Print exactly, and only, the lines from the one containing "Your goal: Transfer" through the last line of the records below, both included; leave out the pictures.

Extracted records:
============
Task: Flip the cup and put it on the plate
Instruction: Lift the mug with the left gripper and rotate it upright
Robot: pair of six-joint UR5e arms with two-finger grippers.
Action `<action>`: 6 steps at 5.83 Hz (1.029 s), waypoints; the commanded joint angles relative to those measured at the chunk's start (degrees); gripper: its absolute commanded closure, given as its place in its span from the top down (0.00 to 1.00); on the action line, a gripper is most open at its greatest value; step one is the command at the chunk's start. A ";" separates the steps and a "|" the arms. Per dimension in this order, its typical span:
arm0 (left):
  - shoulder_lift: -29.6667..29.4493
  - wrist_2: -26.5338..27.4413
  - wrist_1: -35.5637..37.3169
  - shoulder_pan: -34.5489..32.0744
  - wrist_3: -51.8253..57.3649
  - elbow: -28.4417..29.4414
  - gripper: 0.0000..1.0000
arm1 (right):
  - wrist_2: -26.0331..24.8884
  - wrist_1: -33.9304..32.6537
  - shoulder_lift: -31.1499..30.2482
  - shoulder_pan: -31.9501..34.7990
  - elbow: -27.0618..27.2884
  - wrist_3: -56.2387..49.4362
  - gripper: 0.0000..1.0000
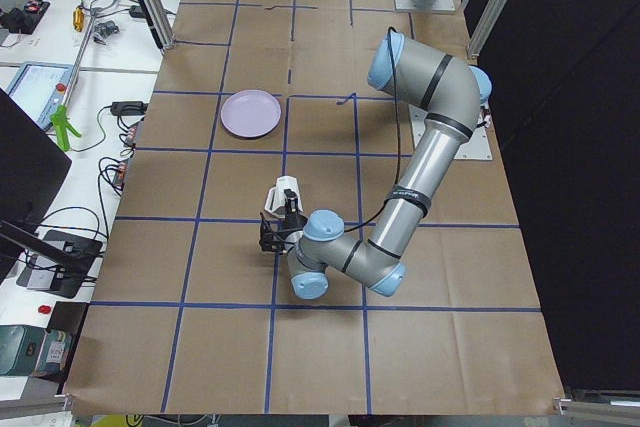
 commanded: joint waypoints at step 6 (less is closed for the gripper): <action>16.11 -0.68 -6.45 -1.05 -9.00 0.09 0.00 | 0.00 0.00 0.00 0.00 0.00 0.00 1.00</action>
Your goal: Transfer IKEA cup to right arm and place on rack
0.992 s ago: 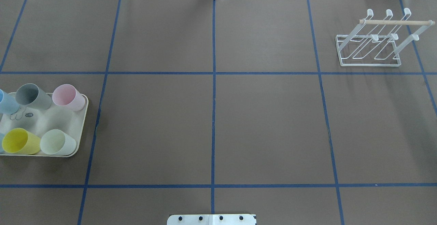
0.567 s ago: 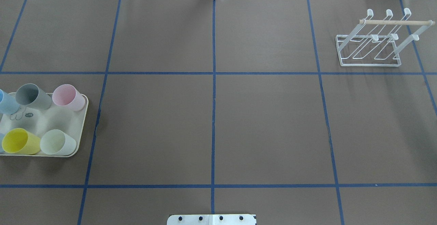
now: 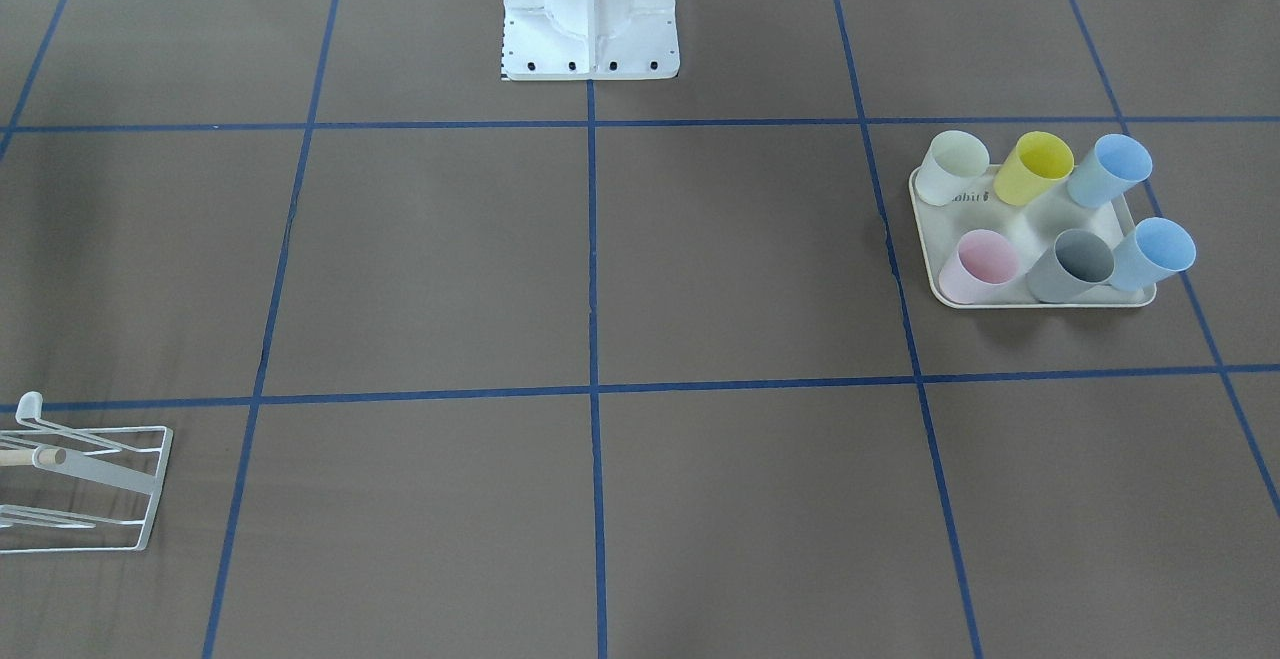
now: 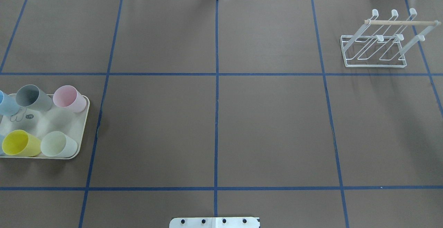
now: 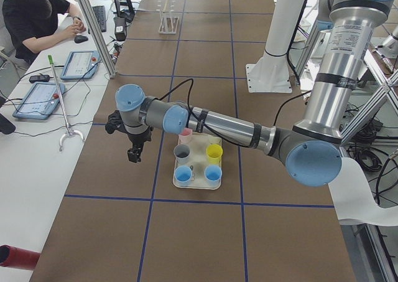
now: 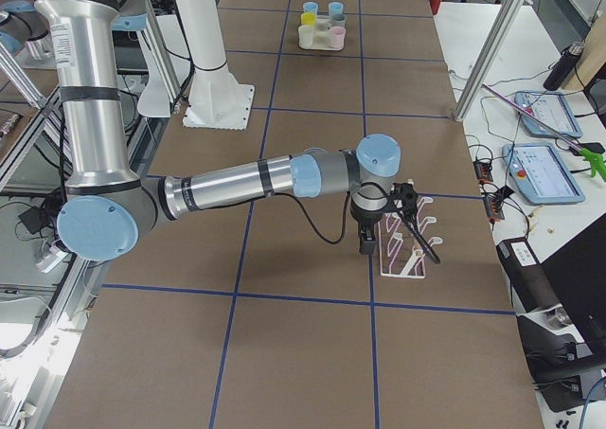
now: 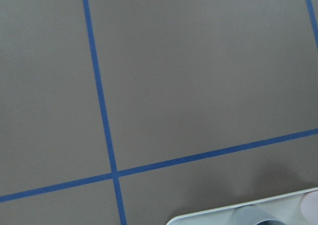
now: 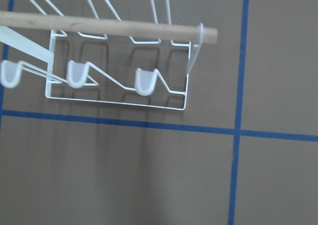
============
Expected answer:
Your goal: Transfer IKEA cup to right arm and place on rack
0.992 s ago: 
0.567 s ago: 
now: 
now: 
now: 
now: 
now: 
now: 

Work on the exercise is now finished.